WHAT TO DO
Repeat the whole listing below exactly as it reads.
▼▼▼
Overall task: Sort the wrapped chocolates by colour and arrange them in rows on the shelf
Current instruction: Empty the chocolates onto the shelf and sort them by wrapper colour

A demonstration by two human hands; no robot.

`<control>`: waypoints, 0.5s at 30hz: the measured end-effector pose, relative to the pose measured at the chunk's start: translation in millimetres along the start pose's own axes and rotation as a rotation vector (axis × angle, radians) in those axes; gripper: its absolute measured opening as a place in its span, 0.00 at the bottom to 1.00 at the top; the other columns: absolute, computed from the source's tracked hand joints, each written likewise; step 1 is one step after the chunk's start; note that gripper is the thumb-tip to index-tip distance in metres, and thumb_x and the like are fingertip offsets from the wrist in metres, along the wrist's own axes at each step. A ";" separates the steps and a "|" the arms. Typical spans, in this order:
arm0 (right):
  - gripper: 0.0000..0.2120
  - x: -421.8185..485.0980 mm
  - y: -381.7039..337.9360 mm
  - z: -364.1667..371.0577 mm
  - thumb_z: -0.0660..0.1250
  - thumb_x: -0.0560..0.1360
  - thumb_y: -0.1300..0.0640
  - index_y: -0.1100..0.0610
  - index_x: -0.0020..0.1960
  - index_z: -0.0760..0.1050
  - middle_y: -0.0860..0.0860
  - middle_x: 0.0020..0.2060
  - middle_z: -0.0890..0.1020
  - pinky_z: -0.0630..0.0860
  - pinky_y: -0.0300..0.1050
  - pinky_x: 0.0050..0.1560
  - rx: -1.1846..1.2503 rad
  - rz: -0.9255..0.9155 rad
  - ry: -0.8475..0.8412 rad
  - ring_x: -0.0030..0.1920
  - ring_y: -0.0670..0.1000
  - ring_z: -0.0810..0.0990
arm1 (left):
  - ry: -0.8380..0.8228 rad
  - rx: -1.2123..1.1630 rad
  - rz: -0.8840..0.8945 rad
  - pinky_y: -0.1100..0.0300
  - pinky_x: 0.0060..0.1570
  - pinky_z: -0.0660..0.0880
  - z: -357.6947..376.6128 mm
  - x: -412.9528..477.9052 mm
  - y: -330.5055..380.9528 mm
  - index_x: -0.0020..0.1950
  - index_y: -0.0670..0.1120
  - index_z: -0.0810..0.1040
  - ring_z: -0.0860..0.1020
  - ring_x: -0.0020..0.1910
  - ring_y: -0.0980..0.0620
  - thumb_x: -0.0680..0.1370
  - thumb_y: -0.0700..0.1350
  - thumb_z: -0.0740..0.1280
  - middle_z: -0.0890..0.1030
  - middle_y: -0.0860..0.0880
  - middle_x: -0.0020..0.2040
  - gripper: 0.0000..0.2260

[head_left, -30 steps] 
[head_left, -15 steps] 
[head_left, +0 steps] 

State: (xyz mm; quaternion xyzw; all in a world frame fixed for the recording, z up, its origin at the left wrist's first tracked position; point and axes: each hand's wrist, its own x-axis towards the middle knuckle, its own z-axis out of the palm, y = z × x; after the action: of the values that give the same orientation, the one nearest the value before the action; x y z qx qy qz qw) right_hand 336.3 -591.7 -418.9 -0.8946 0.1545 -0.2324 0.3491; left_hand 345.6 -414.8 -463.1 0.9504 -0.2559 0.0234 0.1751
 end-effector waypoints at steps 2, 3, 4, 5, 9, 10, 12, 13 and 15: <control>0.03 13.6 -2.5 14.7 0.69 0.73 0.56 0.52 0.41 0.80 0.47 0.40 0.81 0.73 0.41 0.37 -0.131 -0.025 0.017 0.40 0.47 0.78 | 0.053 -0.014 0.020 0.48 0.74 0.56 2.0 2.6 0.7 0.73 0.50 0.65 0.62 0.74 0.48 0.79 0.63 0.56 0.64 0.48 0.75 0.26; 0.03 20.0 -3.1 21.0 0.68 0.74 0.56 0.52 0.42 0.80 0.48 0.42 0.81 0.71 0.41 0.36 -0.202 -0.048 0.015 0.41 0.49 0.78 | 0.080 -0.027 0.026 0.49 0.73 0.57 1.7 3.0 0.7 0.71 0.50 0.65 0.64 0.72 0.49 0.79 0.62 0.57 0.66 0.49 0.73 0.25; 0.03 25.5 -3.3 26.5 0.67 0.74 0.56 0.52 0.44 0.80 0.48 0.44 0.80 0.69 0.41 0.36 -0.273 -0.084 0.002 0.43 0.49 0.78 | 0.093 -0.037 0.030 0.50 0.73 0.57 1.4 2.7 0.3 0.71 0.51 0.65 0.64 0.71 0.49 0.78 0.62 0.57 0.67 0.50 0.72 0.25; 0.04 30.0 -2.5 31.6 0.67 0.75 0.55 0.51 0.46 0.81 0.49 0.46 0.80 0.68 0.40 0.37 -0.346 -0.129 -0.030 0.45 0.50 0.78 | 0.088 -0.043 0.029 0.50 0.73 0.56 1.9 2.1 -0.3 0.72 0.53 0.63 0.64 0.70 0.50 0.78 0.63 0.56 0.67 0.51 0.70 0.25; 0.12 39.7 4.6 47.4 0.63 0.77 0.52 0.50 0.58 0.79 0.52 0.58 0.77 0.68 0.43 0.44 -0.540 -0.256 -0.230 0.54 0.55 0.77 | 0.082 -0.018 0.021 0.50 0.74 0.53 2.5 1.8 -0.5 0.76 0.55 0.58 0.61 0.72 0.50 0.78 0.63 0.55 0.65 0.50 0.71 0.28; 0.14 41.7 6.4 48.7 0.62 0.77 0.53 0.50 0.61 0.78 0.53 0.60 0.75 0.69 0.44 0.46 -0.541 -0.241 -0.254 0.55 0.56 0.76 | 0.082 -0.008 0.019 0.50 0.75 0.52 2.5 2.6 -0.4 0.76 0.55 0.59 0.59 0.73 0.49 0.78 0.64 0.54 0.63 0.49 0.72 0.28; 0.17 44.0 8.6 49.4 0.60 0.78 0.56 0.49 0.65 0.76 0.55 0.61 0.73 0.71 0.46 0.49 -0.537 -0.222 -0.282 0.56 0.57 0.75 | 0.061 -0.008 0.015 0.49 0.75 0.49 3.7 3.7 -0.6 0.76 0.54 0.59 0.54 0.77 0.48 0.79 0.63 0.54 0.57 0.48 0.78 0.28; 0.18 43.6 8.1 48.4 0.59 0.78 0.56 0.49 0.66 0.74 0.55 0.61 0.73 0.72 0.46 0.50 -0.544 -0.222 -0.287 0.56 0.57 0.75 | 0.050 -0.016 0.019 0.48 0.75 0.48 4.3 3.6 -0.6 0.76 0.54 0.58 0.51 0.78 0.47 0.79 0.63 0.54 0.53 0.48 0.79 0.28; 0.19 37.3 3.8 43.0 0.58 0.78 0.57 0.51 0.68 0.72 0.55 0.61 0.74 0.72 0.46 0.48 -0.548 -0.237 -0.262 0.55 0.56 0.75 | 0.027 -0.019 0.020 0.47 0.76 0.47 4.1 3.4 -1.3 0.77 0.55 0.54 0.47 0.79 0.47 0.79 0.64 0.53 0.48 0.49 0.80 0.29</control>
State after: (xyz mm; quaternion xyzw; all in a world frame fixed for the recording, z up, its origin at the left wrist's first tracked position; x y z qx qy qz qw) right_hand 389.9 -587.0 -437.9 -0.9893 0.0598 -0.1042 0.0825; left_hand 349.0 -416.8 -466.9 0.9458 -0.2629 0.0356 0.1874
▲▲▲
TASK RESULT
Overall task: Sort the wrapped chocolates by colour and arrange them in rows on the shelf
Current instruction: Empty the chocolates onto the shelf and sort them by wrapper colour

A demonstration by two human hands; no robot.

`<control>`: waypoints, 0.5s at 30hz: the measured end-effector pose, relative to the pose measured at the chunk's start: translation in millimetres along the start pose's own axes and rotation as a rotation vector (axis × angle, radians) in those axes; gripper: its absolute measured opening as a place in its span, 0.00 at the bottom to 1.00 at the top; the other columns: absolute, computed from the source's tracked hand joints, each written likewise; step 1 is one step after the chunk's start; note that gripper is the thumb-tip to index-tip distance in metres, and thumb_x and the like are fingertip offsets from the wrist in metres, along the wrist's own axes at each step. A ";" separates the steps and a "|" the arms. Typical spans, in this order:
arm0 (right):
  - gripper: 0.0000..0.2120
  - x: -421.8185..485.0980 mm
  - y: -381.7039..337.9360 mm
  - z: -364.1667..371.0577 mm
  - thumb_z: -0.0660..0.1250
  - thumb_x: -0.0560..0.1360
  - thumb_y: -0.1300..0.0640
  - index_y: -0.1100..0.0610
  - index_x: -0.0020..0.1960
  - index_z: -0.0760..0.1050
  - middle_y: -0.0860..0.0860
  - middle_x: 0.0020..0.2060
  - middle_z: -0.0890..0.1020
  - pinky_z: -0.0630..0.0860
  - pinky_y: -0.0300..0.1050
  - pinky_x: 0.0050..0.1560
  - rx: -1.1846..1.2503 rad
  - rz: -0.9255..0.9155 rad
  - ry: -0.8475..0.8412 rad
  - ring_x: -0.0030..0.1920
  - ring_y: -0.0670..0.1000
  - ring_z: -0.0810..0.0990
arm1 (left):
  - ry: -0.8380..0.8228 rad
  - rx: -1.2123..1.1630 rad
  - rz: -0.8840..0.8945 rad
  - pinky_y: -0.1100..0.0300
  - pinky_x: 0.0060..0.1570
  - pinky_z: -0.0660..0.0880
  - z: -357.6947..376.6128 mm
  - x: -412.9528..477.9052 mm
  - y: -330.5055..380.9528 mm
  - index_x: -0.0020..0.1950
  - index_y: -0.0670..0.1120
  - index_z: -0.0810..0.1040
  - ring_z: -0.0860..0.1020
  - ring_x: -0.0020..0.1910
  - ring_y: -0.0980..0.0620
  - thumb_x: -0.0680..0.1370
  - thumb_y: -0.0700..0.1350
  - thumb_z: -0.0740..0.1280
  - middle_z: -0.0890..0.1030
  - middle_y: -0.0860..0.0880
  - middle_x: -0.0020..0.2040
  - gripper: 0.0000..0.2260

[head_left, -30 steps] 
[head_left, -15 steps] 
[head_left, +0 steps] 

State: (xyz mm; quaternion xyzw; all in a world frame fixed for the recording, z up, its origin at the left wrist's first tracked position; point and axes: each hand's wrist, its own x-axis towards the middle knuckle, its own z-axis out of the palm, y = z × x; after the action: of the values that give the same orientation, the one nearest the value before the action; x y z qx qy qz qw) right_hand 336.3 -591.7 -418.9 -0.8946 0.1545 -0.2324 0.3491; left_hand 345.6 -414.8 -463.1 0.9504 -0.2559 0.0234 0.1751
 end-effector waypoints at steps 2, 3, 4, 5, 9, 10, 12, 13 and 15: <control>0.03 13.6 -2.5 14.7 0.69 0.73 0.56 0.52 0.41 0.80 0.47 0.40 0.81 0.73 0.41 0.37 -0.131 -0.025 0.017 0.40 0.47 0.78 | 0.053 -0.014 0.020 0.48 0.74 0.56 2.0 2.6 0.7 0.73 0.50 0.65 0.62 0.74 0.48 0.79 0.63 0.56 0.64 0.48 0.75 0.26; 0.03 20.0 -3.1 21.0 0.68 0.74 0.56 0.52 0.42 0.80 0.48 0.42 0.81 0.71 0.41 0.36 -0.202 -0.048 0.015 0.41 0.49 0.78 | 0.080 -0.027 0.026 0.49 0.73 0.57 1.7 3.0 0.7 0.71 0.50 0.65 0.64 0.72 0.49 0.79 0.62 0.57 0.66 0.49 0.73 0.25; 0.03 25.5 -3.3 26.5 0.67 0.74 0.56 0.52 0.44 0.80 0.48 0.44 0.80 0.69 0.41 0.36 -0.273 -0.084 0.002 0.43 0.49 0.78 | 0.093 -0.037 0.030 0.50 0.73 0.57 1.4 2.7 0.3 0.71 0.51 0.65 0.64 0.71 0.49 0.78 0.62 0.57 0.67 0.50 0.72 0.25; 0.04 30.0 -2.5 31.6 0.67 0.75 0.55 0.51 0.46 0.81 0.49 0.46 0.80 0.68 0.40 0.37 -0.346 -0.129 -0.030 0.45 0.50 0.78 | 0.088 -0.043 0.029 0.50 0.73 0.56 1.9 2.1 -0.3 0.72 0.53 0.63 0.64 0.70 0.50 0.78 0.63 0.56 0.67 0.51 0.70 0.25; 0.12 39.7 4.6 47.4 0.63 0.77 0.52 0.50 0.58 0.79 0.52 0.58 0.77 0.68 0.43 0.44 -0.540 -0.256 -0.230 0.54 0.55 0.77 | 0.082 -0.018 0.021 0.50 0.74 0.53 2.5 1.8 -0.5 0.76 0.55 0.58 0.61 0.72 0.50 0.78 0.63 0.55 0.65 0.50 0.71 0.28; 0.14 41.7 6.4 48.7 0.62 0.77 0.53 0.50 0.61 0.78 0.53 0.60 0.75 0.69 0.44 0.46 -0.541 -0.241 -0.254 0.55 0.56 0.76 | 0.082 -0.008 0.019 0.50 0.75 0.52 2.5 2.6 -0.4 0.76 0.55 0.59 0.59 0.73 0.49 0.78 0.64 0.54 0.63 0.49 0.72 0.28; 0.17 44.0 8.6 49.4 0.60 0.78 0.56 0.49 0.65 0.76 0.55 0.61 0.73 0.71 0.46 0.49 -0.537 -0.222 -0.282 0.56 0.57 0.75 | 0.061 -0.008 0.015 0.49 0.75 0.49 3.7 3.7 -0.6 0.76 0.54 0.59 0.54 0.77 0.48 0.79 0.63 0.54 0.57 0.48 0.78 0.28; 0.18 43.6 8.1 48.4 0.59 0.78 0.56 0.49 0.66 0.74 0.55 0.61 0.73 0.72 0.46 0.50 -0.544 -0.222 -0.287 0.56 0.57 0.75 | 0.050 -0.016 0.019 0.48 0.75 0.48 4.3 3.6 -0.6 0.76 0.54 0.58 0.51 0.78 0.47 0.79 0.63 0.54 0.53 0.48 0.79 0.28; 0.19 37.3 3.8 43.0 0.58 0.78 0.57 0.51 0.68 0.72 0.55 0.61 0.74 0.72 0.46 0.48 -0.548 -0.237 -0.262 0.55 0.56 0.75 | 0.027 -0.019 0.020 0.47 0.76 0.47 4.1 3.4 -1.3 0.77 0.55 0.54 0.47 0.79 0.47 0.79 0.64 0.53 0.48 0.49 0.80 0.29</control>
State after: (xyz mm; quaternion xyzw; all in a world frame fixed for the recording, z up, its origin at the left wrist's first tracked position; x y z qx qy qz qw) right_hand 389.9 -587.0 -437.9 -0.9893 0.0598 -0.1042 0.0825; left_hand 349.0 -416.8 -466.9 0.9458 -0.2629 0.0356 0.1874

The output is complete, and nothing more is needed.